> _TRY IT_:
Repeat these records exactly, pictures excluded.

> _EXTRACTED ENTRIES_:
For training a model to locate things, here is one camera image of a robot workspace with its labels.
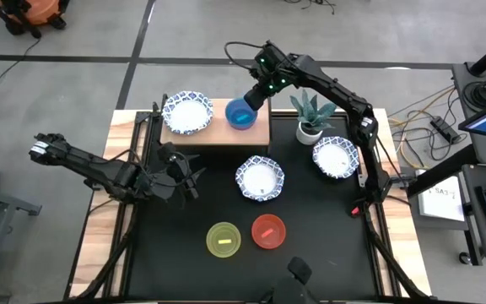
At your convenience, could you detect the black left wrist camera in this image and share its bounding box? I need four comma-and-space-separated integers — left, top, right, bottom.
157, 142, 177, 165

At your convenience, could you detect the white paper sheet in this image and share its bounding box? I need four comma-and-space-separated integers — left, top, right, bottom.
417, 185, 467, 223

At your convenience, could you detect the orange shop vacuum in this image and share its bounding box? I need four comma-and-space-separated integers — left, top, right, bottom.
0, 0, 71, 40

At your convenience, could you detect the coiled black cable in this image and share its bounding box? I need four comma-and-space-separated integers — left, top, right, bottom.
462, 79, 486, 113

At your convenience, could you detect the yellow floor cable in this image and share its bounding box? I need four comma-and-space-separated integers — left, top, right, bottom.
388, 84, 457, 170

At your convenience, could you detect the black cable bundle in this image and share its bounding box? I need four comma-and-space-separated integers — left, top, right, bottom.
283, 0, 338, 16

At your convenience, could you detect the blue plastic bowl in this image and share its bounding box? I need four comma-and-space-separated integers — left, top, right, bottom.
224, 97, 259, 131

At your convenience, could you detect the green plant in white pot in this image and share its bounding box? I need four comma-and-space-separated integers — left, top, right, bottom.
289, 89, 338, 147

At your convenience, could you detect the black floor cable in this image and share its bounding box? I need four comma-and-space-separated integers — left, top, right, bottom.
0, 36, 42, 124

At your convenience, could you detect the wooden shelf with black frame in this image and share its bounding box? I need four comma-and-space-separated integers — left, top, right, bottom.
158, 96, 273, 149

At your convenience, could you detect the black power strip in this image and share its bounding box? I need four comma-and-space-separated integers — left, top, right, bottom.
429, 115, 462, 145

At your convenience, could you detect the orange plastic bowl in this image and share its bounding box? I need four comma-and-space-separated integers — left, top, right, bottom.
251, 213, 288, 251

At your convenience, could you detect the yellow translucent plastic bowl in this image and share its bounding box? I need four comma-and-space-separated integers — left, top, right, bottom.
205, 221, 242, 259

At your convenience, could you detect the blue patterned paper plate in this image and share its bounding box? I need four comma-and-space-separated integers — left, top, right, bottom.
161, 90, 214, 137
235, 155, 286, 203
311, 135, 361, 180

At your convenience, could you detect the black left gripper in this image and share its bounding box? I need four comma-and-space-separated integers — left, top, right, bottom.
152, 153, 208, 200

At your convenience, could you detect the black table-level camera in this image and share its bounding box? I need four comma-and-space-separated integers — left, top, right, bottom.
262, 255, 314, 304

> _COMPLETED EXERCISE_:
For training a model to locate things, here is one camera image of a robot workspace with its labels.
At your convenience, could you detect the black left wrist camera in this image and share its bounding box? I need four comma-and-space-separated integers — left, top, right, bottom.
157, 142, 177, 165

At your convenience, could you detect the white paper sheet in this image and share its bounding box? I need four comma-and-space-separated integers — left, top, right, bottom.
417, 185, 467, 223

At your convenience, could you detect the orange shop vacuum in this image and share its bounding box? I need four comma-and-space-separated integers — left, top, right, bottom.
0, 0, 71, 40

At your convenience, could you detect the coiled black cable in this image and share its bounding box? I need four comma-and-space-separated integers — left, top, right, bottom.
462, 79, 486, 113

At your convenience, could you detect the yellow floor cable in this image and share its bounding box? I need four comma-and-space-separated integers — left, top, right, bottom.
388, 84, 457, 170

At your convenience, could you detect the black cable bundle in this image and share its bounding box? I need four comma-and-space-separated integers — left, top, right, bottom.
283, 0, 338, 16

At your convenience, could you detect the blue plastic bowl in this image and share its bounding box? I need four comma-and-space-separated integers — left, top, right, bottom.
224, 97, 259, 131

At your convenience, could you detect the green plant in white pot in this image and share its bounding box? I need four comma-and-space-separated integers — left, top, right, bottom.
289, 89, 338, 147

At your convenience, could you detect the black floor cable in this image and share its bounding box? I need four comma-and-space-separated integers — left, top, right, bottom.
0, 36, 42, 124

At your convenience, could you detect the wooden shelf with black frame in this image and share its bounding box? I need four comma-and-space-separated integers — left, top, right, bottom.
158, 96, 273, 149

At your convenience, could you detect the black power strip in this image and share its bounding box? I need four comma-and-space-separated integers — left, top, right, bottom.
429, 115, 462, 145

At your convenience, could you detect the orange plastic bowl in this image and share its bounding box? I need four comma-and-space-separated integers — left, top, right, bottom.
251, 213, 288, 251

At your convenience, could you detect the yellow translucent plastic bowl in this image and share its bounding box? I need four comma-and-space-separated integers — left, top, right, bottom.
205, 221, 242, 259

At your convenience, could you detect the blue patterned paper plate in this image and share its bounding box? I need four comma-and-space-separated integers — left, top, right, bottom.
161, 90, 214, 137
235, 155, 286, 203
311, 135, 361, 180

At your convenience, could you detect the black left gripper in this image and share its bounding box? I need four comma-and-space-separated integers — left, top, right, bottom.
152, 153, 208, 200

At your convenience, could you detect the black table-level camera in this image and share its bounding box? I need four comma-and-space-separated integers — left, top, right, bottom.
262, 255, 314, 304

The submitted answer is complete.